_WHAT THE TASK ASKS_.
From the entries below, reproduce exactly the line containing "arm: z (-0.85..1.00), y", the line containing "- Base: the", and every line in between, with nothing added.

Data items
↓↓↓
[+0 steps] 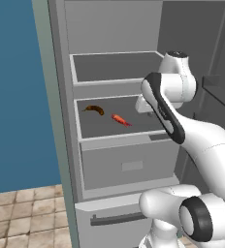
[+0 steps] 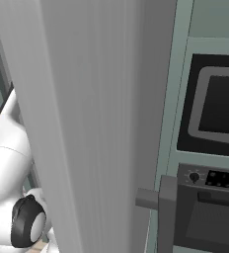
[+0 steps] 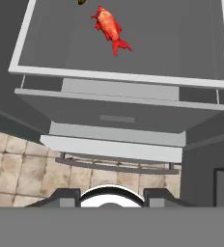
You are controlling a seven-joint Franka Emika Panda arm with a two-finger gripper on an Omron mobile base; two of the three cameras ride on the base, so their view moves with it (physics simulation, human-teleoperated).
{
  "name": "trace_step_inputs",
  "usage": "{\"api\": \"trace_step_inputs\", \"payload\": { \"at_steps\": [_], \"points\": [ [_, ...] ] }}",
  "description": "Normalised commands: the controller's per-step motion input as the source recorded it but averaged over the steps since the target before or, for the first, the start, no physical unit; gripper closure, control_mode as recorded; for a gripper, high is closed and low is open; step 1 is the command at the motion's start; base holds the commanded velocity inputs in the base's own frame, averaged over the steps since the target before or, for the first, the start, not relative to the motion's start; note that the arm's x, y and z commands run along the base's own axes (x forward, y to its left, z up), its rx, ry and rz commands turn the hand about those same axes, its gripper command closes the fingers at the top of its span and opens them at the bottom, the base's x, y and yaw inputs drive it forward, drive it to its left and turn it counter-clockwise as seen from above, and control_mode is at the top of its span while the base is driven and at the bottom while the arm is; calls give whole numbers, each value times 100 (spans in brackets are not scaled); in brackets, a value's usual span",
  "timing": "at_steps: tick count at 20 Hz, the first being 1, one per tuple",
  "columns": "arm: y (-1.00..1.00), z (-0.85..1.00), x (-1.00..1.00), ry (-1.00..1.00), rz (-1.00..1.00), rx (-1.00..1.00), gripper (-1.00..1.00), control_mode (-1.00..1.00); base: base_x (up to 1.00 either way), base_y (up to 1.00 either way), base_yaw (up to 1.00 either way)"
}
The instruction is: Take the fish from the fridge and place it on the digital scale on the counter by the fridge. Wait a few seconds for a reading, then move it to the plate on the dining counter.
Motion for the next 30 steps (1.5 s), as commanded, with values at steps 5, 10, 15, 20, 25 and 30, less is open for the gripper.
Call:
{"api": "trace_step_inputs", "payload": {
  "at_steps": [5,10,15,20,25,30],
  "points": [
    [0,-24,0,0,0,-1,-100,-100,0,0,0],
    [1,-60,8,10,1,-1,-100,-100,0,0,0],
    [12,-65,22,2,5,0,-100,-100,0,0,0],
    [3,-23,47,-2,11,0,-100,-100,0,0,0],
    [0,0,61,0,14,0,-100,-100,0,0,0],
    [0,-4,64,0,9,0,-100,-100,0,0,0]
  ]
}}
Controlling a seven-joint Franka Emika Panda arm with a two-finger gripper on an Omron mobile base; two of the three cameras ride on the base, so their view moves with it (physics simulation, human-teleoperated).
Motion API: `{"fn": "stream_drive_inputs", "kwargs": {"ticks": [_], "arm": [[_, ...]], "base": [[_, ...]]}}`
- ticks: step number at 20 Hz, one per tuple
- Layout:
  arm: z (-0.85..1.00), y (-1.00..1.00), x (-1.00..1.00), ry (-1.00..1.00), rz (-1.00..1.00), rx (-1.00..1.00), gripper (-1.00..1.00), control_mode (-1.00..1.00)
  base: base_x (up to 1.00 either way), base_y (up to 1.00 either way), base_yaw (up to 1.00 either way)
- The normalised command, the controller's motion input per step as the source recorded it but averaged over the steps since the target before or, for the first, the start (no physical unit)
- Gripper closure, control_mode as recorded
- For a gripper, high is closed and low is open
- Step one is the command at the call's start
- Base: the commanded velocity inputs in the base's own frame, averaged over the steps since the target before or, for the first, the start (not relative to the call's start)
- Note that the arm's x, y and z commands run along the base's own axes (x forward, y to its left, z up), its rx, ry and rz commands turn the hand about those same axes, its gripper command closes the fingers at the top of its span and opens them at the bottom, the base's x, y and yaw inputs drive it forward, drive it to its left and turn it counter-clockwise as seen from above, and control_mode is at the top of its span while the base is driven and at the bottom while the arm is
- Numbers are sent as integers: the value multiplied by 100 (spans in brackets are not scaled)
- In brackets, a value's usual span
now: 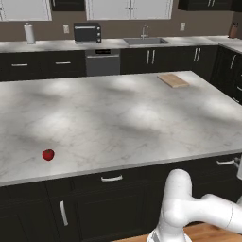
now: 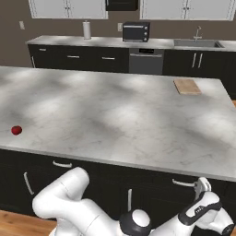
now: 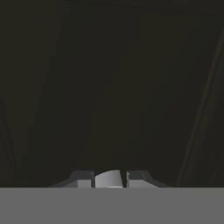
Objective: Open the drawer on the right and place the cutting tools on the cutting board.
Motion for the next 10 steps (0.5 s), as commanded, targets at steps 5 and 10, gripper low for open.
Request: {"fn": "stream_drive_inputs", "kwargs": {"ticks": [5, 10], "arm": [[0, -1, -26, -1, 0, 0, 100, -100], [0, -12, -85, -8, 0, 0, 100, -100]], "base": [[0, 0, 0], [0, 0, 0]]}}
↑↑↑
_TASK ANSWER_.
  arm: z (-0.85..1.00), y (-1.00..1.00), x (-1.00..1.00), ry (-1.00..1.00), rz (-1.00..1.00), rx (-1.00..1.00), gripper (-1.00..1.00), control_mode (-1.00..1.00)
  base: base_x (up to 1.00 either way), base_y (up to 1.00 either way), base_yaw (up to 1.00 either way)
- The normalised command, the controller's motion input per step as the source recorded it but averaged over the steps since the target before or, for the first, the start (no physical unit)
- Gripper closure, control_mode as recorded
- For a gripper, high is closed and low is open
- Step one is the command at the call's start
- Base: the commanded velocity inputs in the base's own frame, averaged over the steps since the target before or, for the first, the start (not relative to the call's start)

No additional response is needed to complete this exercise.